Police Officer Charged With Animal Cruelty

(VIA Billings Gazette) A police officer in Wyoming is facing animal cruelty charges after leaving a K9 police dog in a locked car for over seven hours. The black lab who had been with the police force for seven years died as a result of this. Officer Zachary Miller arrived with the K9 around 5:30AM to begin a shift and did not go to retrieve the dog until about 1:00pm in the afternoon. While Miller is still being employed by the police department, he is not currently on active duty. The officer faces a fine of up to $750 and a maximum prison term length of six months. Not only was the police dog, Nyx, not only a seven year veteran of the police department, but also lived with Officer Miller’s family. The police chief, Bryon Preciado, said that, “If he violated the law, then he should be held accountable just like anybody else”, in regards to Officer Miller’s connection to the death of Nyx. This in no doubt true, however, the current charges that the officer faces are hardly stiff enough.

There has been a surge in the amount of storied regarding both children and pets who have been left in locked vehicles. A police officer, of all people, should be aware of how dangerous that leaving someone or an animal in a locked car can be. It is reported that by the time the officer returned to his vehicle, the temperature outside the vehicle had gone from 53 to 86 degrees. This is clearly unacceptable behavior from a police officer. In many other cases, where the perpetrator has not been a police officer, the punishment has been much greater. Whether this is a result of lenient prosecution simply because he is a police officer, or a simple lack of appropriate punishment on the books has yet to be determined.


The dog pictured above is Nyx. The black lab police dog who was left in a locked car for over seven hours.

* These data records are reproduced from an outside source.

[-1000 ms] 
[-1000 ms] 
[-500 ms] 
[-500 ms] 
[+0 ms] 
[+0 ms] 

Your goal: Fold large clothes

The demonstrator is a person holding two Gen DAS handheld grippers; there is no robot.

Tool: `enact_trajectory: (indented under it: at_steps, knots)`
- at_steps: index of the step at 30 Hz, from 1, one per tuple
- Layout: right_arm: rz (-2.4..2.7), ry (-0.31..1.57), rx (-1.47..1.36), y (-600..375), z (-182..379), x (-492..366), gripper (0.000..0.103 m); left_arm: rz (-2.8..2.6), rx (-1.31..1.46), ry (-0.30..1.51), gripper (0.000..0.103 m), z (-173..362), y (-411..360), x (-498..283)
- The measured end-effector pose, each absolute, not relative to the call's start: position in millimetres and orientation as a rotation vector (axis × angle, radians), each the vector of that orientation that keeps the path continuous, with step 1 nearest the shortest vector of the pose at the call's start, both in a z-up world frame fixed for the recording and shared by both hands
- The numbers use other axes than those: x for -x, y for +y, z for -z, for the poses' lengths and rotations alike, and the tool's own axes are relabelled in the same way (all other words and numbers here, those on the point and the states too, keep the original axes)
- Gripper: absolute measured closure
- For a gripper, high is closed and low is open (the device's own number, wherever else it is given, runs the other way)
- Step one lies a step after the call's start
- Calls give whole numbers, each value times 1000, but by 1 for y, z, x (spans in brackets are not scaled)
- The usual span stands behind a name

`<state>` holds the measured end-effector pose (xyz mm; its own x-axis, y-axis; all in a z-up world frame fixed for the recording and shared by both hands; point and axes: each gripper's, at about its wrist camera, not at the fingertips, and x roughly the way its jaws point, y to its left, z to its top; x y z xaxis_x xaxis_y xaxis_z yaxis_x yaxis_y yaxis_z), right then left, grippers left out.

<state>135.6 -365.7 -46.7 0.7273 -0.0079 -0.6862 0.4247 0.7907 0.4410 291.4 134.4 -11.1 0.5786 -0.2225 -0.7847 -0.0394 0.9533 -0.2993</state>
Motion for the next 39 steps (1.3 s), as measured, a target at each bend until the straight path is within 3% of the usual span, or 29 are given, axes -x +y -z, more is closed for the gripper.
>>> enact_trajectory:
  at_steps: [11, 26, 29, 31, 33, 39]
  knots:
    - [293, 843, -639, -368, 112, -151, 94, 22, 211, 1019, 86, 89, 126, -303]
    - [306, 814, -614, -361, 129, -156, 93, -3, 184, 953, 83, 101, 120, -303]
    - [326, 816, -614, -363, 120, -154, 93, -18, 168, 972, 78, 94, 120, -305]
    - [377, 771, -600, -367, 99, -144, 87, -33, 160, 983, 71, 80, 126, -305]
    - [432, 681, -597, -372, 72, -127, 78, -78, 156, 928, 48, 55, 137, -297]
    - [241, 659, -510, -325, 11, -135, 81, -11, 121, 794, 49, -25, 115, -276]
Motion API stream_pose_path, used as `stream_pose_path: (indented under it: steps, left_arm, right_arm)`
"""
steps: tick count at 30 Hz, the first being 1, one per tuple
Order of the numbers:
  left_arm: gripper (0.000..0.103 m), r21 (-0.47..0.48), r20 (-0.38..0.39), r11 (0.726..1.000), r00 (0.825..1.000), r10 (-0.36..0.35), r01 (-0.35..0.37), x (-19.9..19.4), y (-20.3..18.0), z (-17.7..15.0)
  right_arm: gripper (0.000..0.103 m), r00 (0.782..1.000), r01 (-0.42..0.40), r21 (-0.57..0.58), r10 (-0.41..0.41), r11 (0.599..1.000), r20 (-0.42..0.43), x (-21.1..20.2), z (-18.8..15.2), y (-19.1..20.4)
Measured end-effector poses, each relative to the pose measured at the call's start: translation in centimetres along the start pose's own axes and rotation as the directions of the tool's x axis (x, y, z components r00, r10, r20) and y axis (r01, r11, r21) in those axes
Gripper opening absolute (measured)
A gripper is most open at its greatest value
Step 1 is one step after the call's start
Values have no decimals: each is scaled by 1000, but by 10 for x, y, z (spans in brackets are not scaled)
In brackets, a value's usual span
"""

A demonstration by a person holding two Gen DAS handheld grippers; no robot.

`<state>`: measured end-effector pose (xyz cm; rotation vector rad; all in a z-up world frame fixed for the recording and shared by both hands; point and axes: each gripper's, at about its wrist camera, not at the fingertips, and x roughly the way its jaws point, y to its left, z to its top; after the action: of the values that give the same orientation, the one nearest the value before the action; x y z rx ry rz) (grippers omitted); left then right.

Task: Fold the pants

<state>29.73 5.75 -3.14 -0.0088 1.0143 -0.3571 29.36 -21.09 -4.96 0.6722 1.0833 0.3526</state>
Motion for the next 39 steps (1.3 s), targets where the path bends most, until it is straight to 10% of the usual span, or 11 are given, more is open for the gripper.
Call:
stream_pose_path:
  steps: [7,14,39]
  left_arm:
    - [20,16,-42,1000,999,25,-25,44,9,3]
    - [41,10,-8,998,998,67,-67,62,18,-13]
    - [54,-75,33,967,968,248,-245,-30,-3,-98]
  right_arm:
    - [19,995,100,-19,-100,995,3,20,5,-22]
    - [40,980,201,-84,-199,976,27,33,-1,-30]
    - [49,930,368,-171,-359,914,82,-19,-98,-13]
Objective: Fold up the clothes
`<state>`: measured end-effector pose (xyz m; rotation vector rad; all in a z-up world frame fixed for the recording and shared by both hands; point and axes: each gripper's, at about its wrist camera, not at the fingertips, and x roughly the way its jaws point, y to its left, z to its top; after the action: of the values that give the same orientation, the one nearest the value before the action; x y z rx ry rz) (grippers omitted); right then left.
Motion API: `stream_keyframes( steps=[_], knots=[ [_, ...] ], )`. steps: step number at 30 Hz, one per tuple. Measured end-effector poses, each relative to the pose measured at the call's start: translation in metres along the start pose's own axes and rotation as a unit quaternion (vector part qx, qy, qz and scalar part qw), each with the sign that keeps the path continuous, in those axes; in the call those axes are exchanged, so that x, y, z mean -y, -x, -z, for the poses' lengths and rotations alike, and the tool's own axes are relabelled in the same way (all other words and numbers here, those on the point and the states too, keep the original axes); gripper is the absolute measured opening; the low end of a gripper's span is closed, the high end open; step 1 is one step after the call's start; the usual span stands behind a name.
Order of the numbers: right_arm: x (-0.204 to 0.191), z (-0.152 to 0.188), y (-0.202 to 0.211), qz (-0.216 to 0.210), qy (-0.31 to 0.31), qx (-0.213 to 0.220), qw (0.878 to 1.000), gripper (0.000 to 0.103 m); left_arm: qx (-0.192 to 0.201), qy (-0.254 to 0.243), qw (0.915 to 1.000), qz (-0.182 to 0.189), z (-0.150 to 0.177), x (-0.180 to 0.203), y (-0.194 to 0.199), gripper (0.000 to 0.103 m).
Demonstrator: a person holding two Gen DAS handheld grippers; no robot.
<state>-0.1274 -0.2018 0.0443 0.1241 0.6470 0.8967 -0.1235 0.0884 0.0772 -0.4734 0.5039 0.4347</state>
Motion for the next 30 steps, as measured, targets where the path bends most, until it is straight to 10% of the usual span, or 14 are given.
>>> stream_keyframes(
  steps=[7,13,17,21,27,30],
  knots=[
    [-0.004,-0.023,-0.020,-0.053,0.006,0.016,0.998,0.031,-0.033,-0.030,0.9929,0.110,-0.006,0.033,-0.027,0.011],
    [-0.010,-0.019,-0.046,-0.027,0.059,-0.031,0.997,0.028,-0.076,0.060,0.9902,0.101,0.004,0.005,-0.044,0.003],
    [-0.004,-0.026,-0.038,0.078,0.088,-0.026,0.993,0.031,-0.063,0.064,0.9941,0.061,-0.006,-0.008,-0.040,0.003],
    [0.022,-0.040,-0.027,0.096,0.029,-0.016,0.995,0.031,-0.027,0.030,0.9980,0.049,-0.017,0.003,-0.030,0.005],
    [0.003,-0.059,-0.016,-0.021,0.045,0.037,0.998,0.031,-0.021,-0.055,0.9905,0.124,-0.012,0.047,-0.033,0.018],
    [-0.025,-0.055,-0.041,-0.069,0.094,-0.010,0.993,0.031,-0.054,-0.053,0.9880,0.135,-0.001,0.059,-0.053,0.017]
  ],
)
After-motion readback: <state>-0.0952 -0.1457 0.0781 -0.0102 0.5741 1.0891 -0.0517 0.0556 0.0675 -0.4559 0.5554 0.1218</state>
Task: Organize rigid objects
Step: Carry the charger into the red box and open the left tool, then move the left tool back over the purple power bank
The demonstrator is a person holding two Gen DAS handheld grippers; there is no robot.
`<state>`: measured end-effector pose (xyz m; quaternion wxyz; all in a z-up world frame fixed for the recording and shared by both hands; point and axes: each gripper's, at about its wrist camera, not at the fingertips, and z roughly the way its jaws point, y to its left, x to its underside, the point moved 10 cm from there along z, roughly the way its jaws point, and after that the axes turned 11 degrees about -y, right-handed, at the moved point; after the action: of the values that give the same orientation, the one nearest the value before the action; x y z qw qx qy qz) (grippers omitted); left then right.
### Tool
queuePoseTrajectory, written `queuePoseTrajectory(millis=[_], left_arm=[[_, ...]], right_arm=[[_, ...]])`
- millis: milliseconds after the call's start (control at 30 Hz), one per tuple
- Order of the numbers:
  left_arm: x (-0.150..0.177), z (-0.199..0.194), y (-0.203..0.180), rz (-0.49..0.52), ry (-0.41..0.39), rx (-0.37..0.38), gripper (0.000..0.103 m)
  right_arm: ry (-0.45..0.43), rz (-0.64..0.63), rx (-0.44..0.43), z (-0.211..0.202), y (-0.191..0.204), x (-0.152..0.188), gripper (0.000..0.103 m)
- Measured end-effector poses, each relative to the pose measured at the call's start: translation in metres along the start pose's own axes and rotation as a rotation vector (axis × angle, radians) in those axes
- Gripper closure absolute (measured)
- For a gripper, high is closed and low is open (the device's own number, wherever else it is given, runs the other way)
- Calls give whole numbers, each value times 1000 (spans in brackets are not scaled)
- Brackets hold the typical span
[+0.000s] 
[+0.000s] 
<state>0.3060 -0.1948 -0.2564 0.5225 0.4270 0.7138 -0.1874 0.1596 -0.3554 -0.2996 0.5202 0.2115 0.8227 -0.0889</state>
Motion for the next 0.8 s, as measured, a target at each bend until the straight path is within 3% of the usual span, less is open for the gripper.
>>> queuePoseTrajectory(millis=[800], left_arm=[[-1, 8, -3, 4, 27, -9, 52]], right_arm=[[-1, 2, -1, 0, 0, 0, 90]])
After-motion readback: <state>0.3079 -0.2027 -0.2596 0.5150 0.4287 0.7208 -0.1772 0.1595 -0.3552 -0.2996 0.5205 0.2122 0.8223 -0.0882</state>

In many cases where an ordinary civilian injures a police K9, the citizen is charged as if the police dog is an extension of other officers. With Officer Mills only facing a slight slap on the wrist, in addition to still being employed by the department, it seems that the precedent is not the same if the perpetrator is a police officer. It will be interesting to see if there are additional charges which may be coming down the line for Officer Mills, or if he will be put back onto the active police force. More animals and children are making front page news for being left in a locked vehicle by their guardians. It is amazing that people still continue to commit the same egregious mistakes as these stories become more and more common place.